Monday, Mar. 24, 1958
Lady on a Plush Pegasus
THE FINE AND THE WICKED (223 pp.)--Monica Stirling--Coward-McCann ($4).
Stuffed birds under glass bells no longer sit on modern mantelpieces, and the 47 books of Ouida no longer stand between ebony bookends. Yet Ouida, "almost the last of lady authors," is not just a Victorian-Edwardian period piece. Monica
Stirling's detailed, if often careless book proves her a writer of astonishing vigor, and as rare a bird as any to undergo a biographer's taxidermy.
Before the turn of the century, she enjoyed a wicked fame, and children were spanked for reading her; in an age that would call a bed a bed only if it was a deathbed, Ouida called it a great bouncing ottoman. Her novels (most famed: Under Two Flags) were admired by writers as sophisticated as Max Beerbohm and G. K. Chesterton, who wrote: "Though it is impossible not to smile at Ouida, it is equally impossible not to read her."
The trouble for any reader who tackles her today is that Ouida usually wrote with a perfume atomizer about aristocratic characters now very nearly extinct. None loved a lord more dearly than Ouida, and, mounted on the plush Pegasus of her imagination, she wrote to hounds with the best of them. She was a hopeless romantic--but she had the sense to know it. "I do not object to realism in fiction," she wrote, "but the passion flower is as real as the potato."
Scented Boudoirs. Amid the frostbitten tubers of modern fiction, no one, but no one, digs Ouida's passion flowers. Her heroes and heroines had names like Fulke Ravensworth, Marion Lady Vavasour and Vaux or Sir Fulke Erceldorme. Elinor Glyn and her tiger skin were nothing to Ouida's scented boudoirs. Yet, in an age before Cinerama, she was a great descriptive writer, able to evoke Venice, Vienna, Chamonix without ever having paid them so much as a courtesy call.

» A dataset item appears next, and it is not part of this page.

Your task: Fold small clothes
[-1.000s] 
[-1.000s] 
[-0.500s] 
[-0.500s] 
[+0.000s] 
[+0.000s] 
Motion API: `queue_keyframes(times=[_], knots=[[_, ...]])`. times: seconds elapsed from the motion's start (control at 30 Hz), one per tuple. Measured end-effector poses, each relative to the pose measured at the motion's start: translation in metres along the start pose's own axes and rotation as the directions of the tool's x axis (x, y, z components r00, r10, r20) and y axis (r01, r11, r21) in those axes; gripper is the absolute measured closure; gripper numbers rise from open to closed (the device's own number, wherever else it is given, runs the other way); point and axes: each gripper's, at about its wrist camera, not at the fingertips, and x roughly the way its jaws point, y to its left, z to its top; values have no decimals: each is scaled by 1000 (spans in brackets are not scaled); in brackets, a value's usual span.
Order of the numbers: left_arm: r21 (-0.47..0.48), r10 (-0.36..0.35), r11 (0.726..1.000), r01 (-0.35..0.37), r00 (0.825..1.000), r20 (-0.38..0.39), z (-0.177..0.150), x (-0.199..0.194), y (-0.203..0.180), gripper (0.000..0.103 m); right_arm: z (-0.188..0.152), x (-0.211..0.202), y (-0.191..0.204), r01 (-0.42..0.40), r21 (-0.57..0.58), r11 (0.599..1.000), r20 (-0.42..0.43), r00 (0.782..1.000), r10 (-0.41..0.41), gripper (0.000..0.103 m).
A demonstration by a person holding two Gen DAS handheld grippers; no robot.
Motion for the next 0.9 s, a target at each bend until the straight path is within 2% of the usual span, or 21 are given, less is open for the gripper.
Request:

She was born Louise (hence, from a childish lisp. Ouida) Rame, in Bury St. Edmunds. Her father, a mysterious Frenchman, may or may not have been a spy for Louis Napoleon. As she grew up, she displayed a tough mind and an absurd imagination--something between Racine and Edward Lear, says Biographer Stirling. When she insisted on behaving like her own fictional characters (e.g., flinging an ivory cigar case from her opera box at the feet of an Italian tenor), it became clear that England was not for her nor she for England.
She spent 23 years in Florence, and wrote against debt like Dostoevsky. She had a desperate, long and painful affair with a romantic Italian who claimed to be the inventor of the first gasoline engine. She seems to have committed the one fatal mistake a woman can make with a man--she made him feel a fool. Came the day when her lover cut her dead in public.
Still she wrote, and lavishly entertained unprejudiced friends from the great world, including past and future Viceroys of India, Lords Lytton (Novelist Bulwer-Lytton's son) and Curzon. Troubles piled up. When she offended the Italians with a bitterly realistic story, her pony cart was shot at. She was furious: the noise might have made her ponies nervous. The Italians imposed a muzzling order against all dogs; she spent a night with her beloved pooches in a hackney carriage rather than see their freedom being curtailed.
The Fatal Flaw. Finally, says Biographer Stirling, Ouida's life became "grotesque, pantomime-like and tragic." During her return visit to England, intended to be triumphal, handsome but aging (55) Lord Lytton locked himself in his room to escape her attentions. Ouida wound up her life as a spinster with a passion for pet dogs, owls and other dumb chums: but she lived it down to the end with courage.
The fatal flaw in the logic of Ouida's life was that a Philistine aristocracy did not accept those who celebrated it. The toffs came to her parties but seldom asked her back. She was, says her biographer, "the last representative of a class to which she did not belong." When she died in 1908, aged 69, only a few writers and aristocratic nonconformists were faithful. She did not worry about posterity. She wrote: "Possibly there will be no posterity at all, but only a shattered earth; scattered into space by some exploit of that boastful learning called science."